Your task. Output the data below exactly, down to the last character.

Given information.
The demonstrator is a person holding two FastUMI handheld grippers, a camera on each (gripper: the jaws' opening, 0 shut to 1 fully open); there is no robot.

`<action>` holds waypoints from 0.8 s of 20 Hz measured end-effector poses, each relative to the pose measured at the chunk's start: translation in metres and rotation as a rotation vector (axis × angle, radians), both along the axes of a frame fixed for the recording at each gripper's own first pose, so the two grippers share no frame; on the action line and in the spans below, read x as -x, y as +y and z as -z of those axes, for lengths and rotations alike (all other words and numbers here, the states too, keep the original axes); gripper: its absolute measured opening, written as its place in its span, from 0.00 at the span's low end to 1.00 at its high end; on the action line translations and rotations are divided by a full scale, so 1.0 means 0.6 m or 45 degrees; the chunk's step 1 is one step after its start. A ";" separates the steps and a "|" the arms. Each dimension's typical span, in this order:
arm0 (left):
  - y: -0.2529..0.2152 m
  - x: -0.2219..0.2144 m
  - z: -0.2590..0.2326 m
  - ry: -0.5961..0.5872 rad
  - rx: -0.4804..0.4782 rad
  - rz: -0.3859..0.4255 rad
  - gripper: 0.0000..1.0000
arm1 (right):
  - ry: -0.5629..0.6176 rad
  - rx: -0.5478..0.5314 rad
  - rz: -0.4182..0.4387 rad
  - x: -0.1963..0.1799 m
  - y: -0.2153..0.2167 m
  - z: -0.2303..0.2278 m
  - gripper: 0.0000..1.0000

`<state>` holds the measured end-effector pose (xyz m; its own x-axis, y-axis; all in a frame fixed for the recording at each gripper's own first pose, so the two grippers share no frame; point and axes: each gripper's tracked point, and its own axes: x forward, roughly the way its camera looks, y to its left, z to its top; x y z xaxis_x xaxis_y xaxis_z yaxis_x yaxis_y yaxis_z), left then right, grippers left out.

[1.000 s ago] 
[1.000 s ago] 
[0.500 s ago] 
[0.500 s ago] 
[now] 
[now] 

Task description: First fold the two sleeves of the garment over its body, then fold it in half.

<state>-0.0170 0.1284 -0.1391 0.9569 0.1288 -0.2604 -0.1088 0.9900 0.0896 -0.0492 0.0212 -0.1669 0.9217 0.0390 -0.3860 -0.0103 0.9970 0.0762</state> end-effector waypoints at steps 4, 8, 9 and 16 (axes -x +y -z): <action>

Answer space.
The demonstrator is a person holding two FastUMI handheld grippers, a camera on each (gripper: the jaws' opening, 0 shut to 1 fully open); there is no robot.

`<action>` holds waypoints from 0.8 s of 20 Hz measured end-effector poses, each relative to the pose measured at the chunk's start: translation in metres and rotation as a rotation vector (axis × angle, radians), both along the axes of a frame fixed for the recording at each gripper's own first pose, so the two grippers share no frame; on the action line and in the spans below, read x as -x, y as +y and z as -z of those axes, for lengths and rotations alike (all other words and numbers here, the states too, keep the original axes); gripper: its absolute measured opening, written as its place in its span, from 0.00 at the span's low end to 1.00 at its high end; on the action line translations and rotations are divided by a full scale, so 1.0 means 0.6 m or 45 degrees; the chunk's step 1 is one step after its start. A ";" separates the steps and a "|" the arms. Each dimension's typical span, in this order:
arm0 (left):
  - y: -0.2529..0.2152 m
  - x: -0.2219..0.2144 m
  - z: -0.2590..0.2326 m
  - ry: -0.5961..0.5872 rad
  - rx: -0.4804..0.4782 rad
  - rz: -0.3859..0.4255 rad
  - gripper: 0.0000..1.0000
arm1 (right):
  - ry: -0.5629..0.6176 rad
  - rx: -0.5478..0.5314 rad
  - rz: -0.4182..0.4387 rad
  - x: -0.1963..0.1799 m
  - y: -0.2153..0.2167 m
  - z: -0.2303..0.2278 m
  - gripper: 0.0000..1.0000

`<state>` holds the measured end-effector pose (xyz m; its own x-axis, y-axis; all in a frame fixed for the recording at each gripper's own first pose, so the two grippers share no frame; point and axes: each gripper's tracked point, and its own axes: x forward, roughly the way its camera looks, y to its left, z to its top; x y z xaxis_x xaxis_y xaxis_z yaxis_x yaxis_y yaxis_z), left then right, grippers left out.

[1.000 s ago] 
[1.000 s ago] 
[0.500 s ago] 
[0.500 s ago] 
[now] 
[now] 

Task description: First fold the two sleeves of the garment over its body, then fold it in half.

<state>-0.0170 0.1284 -0.1391 0.9569 0.1288 -0.2604 -0.1088 0.9900 0.0896 -0.0492 0.0212 -0.1669 0.9217 0.0390 -0.3860 -0.0103 0.9970 0.0762</state> end-effector waypoints at steps 4, 8, 9 and 16 (axes -x +y -z): <action>

Nothing further is required for this exercise.